D. N'est-ce pas chez ton oncle que logeaient les Robespierre?

R. Oui, mais Robespierre jeune en est sorti après son retour de l'armée d'Italie pour aller loger rue
Florentin.

D. N'as-tu pas connaissance que le 8 thermidor ou quelques jours auparavant plusieurs membres du
comité de Salut public dinèrent chez Robespierre aîné?

R. Non. Excepté Barère qui y dîna dix, douze ou quinze jours auparavant sans préciser le jour.

D. N'as-tu pas connaissance que Saint-Just et Le Bas y dînèrent à la même époque?

R. Non.

D. Dans le dîner où s'est trouvé Barère, ne l'as-tu pas entendu proposer à Robespierre de se raccommoder
avec les membres de la Convention et des Comités, qui paraissaient lui être opposés?

R. Non.

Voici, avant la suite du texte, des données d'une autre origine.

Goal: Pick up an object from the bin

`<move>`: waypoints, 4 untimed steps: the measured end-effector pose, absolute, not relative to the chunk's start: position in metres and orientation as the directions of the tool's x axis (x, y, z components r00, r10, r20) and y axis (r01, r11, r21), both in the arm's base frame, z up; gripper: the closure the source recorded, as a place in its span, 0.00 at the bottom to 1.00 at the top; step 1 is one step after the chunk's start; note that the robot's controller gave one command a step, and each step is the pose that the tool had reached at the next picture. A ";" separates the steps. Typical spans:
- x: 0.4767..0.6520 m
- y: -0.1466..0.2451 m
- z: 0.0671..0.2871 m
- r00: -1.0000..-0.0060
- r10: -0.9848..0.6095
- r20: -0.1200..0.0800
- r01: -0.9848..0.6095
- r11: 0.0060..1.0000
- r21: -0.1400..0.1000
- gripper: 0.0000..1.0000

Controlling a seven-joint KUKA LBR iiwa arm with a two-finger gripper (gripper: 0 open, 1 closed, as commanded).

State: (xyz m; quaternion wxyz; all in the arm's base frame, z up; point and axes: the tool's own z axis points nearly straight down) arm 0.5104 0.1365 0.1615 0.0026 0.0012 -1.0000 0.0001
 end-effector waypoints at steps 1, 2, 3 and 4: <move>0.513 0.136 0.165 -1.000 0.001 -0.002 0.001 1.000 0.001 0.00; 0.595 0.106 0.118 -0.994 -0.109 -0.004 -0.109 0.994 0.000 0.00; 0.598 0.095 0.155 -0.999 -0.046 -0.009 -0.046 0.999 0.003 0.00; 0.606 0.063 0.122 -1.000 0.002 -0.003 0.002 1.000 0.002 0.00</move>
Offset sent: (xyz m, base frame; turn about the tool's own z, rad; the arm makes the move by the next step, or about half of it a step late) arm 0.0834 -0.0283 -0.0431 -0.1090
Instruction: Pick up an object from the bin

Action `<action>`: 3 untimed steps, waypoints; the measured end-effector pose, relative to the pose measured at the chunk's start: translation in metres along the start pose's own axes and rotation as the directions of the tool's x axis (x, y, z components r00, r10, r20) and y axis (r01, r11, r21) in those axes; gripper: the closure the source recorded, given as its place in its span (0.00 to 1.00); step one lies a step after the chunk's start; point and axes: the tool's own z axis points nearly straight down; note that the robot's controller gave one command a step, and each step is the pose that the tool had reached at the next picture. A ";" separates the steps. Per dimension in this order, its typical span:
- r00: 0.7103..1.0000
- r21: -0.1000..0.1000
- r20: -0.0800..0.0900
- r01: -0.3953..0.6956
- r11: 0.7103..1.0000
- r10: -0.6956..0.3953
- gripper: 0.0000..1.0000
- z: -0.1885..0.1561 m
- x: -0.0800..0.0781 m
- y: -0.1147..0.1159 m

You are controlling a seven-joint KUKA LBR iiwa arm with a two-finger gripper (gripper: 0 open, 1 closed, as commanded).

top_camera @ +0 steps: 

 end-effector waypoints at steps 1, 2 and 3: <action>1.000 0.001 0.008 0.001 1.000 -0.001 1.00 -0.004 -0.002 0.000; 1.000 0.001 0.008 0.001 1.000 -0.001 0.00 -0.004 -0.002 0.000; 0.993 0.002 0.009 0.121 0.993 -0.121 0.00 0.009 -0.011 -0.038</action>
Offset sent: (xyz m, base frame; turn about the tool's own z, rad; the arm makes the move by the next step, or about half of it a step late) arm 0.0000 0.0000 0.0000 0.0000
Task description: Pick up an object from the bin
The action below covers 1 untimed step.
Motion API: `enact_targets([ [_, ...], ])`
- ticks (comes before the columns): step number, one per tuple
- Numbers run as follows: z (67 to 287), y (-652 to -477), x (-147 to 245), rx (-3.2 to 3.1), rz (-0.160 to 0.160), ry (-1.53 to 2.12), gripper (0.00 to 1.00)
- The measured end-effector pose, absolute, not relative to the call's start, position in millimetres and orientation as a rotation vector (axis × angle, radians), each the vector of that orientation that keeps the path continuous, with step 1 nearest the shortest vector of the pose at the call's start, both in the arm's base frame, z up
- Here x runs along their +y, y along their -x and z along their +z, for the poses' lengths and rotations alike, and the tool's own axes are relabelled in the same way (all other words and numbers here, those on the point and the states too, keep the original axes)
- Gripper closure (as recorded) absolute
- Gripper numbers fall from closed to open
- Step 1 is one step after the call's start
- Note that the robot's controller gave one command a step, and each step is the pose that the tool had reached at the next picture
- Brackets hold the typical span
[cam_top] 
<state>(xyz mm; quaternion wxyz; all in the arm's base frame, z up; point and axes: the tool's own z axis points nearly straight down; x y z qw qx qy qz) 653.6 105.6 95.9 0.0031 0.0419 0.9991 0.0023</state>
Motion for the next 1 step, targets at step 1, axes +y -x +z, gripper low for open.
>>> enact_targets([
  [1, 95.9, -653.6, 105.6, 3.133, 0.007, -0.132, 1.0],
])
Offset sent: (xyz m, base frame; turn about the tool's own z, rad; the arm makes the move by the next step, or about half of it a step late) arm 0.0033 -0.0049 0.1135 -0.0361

Je crois même que le dîner dont il s'agit précéda la division qui, depuis, a éclaté au Comité.

D. Ne sais-tu pas que Robespierre, indépendamment de la police générale de la République, dont il s'était
chargé, voulait encore diriger les armées, et que c'est de là qu'est née la division dont il s'agit?

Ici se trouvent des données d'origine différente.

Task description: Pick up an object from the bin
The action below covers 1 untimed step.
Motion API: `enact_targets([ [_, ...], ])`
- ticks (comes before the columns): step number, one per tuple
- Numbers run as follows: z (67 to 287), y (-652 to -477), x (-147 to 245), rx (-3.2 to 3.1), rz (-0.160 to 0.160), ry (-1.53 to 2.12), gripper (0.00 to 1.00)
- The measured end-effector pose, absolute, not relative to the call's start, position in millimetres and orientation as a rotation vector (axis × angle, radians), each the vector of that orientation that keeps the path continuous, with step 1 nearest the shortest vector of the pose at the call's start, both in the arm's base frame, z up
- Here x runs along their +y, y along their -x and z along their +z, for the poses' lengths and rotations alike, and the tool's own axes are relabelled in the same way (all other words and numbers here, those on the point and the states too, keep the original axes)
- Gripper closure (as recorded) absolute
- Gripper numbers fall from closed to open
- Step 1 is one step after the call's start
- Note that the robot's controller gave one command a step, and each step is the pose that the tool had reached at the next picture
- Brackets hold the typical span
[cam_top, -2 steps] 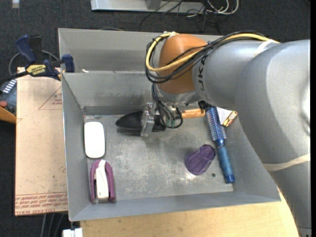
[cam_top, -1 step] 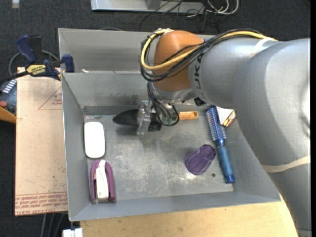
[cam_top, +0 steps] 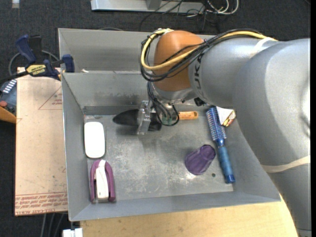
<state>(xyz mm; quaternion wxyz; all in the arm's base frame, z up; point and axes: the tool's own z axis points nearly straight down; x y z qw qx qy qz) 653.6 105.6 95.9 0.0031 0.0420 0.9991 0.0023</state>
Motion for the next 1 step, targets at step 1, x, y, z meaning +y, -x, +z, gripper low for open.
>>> enact_targets([
  [1, 190.6, -656.0, 102.1, 3.136, 0.007, -0.084, 1.0],
])
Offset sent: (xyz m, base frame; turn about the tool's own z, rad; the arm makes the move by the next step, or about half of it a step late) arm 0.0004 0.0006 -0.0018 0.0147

R. Non. Je crois même que Robespierre n'entendait rien à l'art militaire.

D. Ne l'as-tu pas entendu différentes fois, le même Robespierre, déclamer contre les victoires des armées
de la République, les tourner en ridicule, et dire, dans d'autres moments, que le sacrifice de 6,000

hommes n'était rien quand il s'agissait d'un principe?

R. Non. Je l'ai vu, au contraire, différentes fois, se réjouir de nos victoires, et je ne l'ai jamais entendu
tenir ce dernier propos. Simon Duplay nie que Robespierre ait fait enlever des cartons à la police, que

Robespierre reçût des Anglais, des étrangers. Parfois des étrangers qui, obligés de sortir de Paris,

réclamaient l'exception.

Il n'a vu ni Fleuriot, ni Hanriot, venir chez Robespierre.

(Archives W, 79.)]

Néanmoins, par instant, un nuage semblait voiler sa physionomie, et il se sentait pris de je ne sais quelle
vague inquiétude, de cette inquiétude qu'on ne peut s'empêcher de ressentir la veille d'une bataille.

En rentrant dans la maison de son hôte, il trouva le citoyen Taschereau, dont nous avons déjà eu occasion
de parler, et il lui fit part de son dessein de prendre la parole le lendemain à l'Assemblée. - «Prenez

garde», lui dit Taschereau, «vos ennemis ont beaucoup intrigué, beaucoup calomnié». - «C'est égal»,

reprit Maximilien, «je n'en remplirai pas moins mon devoir».

III

Depuis longtemps Robespierre n'avait point paru à la tribune de la Convention, et son silence prolongé
n'avait pas été sans causer quelque étonnement à une foule de patriotes. Le bruit s'étant répandu qu'il

allait enfin parler, il y eut à la séance un concours inusité de monde. Il n'était pas difficile de prévoir

qu'on était à la veille de grands événements, et chacun, ami ou ennemi, attendait avec impatience le

résultat de la lutte.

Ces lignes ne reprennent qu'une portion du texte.